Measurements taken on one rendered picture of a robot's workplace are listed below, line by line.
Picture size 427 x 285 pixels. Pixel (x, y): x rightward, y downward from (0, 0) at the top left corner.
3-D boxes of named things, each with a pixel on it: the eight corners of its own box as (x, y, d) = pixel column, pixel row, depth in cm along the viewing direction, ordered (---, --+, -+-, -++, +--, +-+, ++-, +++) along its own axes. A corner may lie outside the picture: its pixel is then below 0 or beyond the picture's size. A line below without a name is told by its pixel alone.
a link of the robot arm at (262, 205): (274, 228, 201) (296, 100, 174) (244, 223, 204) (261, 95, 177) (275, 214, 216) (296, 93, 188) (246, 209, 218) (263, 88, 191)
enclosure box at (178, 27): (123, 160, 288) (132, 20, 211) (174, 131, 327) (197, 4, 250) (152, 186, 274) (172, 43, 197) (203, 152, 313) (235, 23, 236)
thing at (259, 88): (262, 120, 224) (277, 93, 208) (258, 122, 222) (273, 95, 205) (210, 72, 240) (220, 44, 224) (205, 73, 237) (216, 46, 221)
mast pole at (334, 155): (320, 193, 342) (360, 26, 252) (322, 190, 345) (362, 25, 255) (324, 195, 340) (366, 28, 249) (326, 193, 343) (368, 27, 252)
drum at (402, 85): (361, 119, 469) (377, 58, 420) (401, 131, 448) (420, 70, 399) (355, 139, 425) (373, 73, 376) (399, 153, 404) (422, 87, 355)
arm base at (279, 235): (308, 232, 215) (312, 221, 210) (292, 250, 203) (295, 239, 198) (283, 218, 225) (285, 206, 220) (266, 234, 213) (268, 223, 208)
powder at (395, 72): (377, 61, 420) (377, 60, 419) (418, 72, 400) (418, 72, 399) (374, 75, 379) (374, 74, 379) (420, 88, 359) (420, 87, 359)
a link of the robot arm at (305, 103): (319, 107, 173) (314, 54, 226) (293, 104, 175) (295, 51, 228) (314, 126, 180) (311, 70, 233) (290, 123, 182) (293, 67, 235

- What needs to be done:
Scan the records above for the string "size", and copy every line where it turns up.

- Completed task:
Picture size 427 x 285 pixels. Pixel (x, y): x rightward, y downward from (0, 0) at the top left corner.
3-D boxes of named things, each with a pixel on it: the eight corners of its own box as (x, y, d) = pixel column, pixel row, depth in cm along the viewing direction, ordered (---, --+, -+-, -++, +--, +-+, ++-, +++) along its own axes. A corner may lie outside the picture: its pixel is then below 0 or beyond the picture's size. A line below without a name is told by its pixel alone.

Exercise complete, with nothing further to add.